Work task =
Output, without any change, the listing below from its opening line up to and including the line with "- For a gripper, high".

Available data =

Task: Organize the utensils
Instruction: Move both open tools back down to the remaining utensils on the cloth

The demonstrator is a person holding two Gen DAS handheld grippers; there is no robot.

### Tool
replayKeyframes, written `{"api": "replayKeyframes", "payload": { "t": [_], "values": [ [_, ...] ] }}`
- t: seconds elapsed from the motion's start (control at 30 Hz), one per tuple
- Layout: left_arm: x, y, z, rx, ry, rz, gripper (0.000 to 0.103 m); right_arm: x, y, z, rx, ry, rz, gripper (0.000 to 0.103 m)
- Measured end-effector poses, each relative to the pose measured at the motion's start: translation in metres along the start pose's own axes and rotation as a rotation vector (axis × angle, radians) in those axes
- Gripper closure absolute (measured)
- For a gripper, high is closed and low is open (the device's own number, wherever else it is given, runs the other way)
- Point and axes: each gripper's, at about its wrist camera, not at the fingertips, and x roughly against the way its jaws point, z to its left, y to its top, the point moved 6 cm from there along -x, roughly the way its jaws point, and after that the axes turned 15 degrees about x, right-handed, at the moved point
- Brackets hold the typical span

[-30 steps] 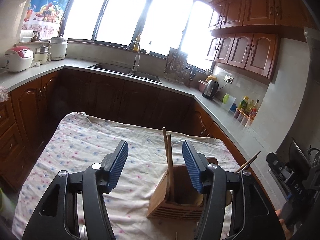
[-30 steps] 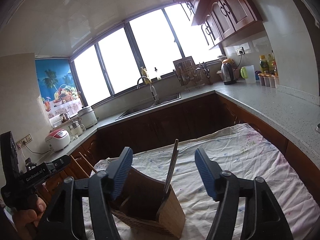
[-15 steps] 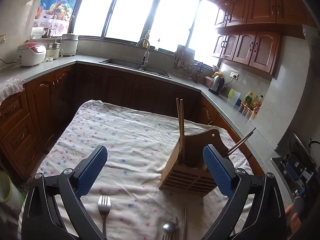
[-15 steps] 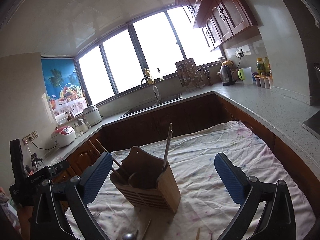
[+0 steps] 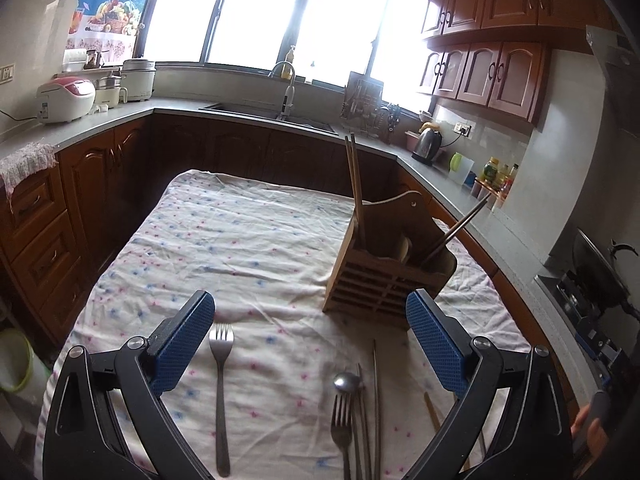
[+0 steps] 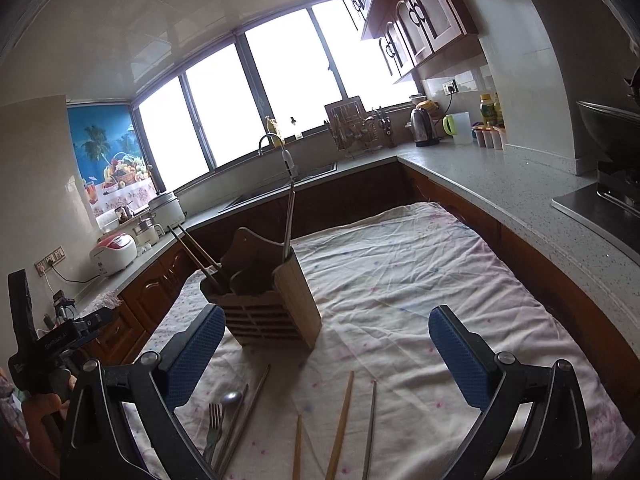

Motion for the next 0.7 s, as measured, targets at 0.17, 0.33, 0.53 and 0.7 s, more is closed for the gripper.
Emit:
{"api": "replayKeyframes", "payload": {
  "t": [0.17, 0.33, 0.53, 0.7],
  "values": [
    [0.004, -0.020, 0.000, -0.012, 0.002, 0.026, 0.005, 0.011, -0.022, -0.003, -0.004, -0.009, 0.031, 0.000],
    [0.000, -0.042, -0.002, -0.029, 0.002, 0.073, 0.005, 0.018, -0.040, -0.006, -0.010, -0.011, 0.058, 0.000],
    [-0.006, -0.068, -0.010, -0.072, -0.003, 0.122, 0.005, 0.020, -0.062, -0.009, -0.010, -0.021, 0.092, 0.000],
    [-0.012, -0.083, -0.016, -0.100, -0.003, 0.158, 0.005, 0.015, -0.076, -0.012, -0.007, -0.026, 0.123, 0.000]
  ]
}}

Written response =
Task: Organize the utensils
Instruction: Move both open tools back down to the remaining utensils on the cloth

The demonstrator is a person holding two Gen DAS handheld grippers; there is no robot.

### Tool
replayKeyframes, written `{"api": "replayKeyframes", "payload": { "t": [_], "values": [ [_, ...] ] }}`
- t: seconds elapsed from the motion's start (control at 30 Hz), one per tuple
- Layout: left_arm: x, y, z, rx, ry, rz, gripper (0.000 to 0.103 m); right_arm: x, y, z, rx, ry, rz, gripper (0.000 to 0.103 m)
- Measured end-effector poses, each relative to the pose measured at the motion's start: translation in metres along the start pose's own axes and rotation as a rotation vector (axis × angle, radians) in those axes
- Gripper closure absolute (measured)
- For a gripper, high is closed and low is open (the device's own number, wherever else it is given, runs the other way)

Nothing else remains for the exercise.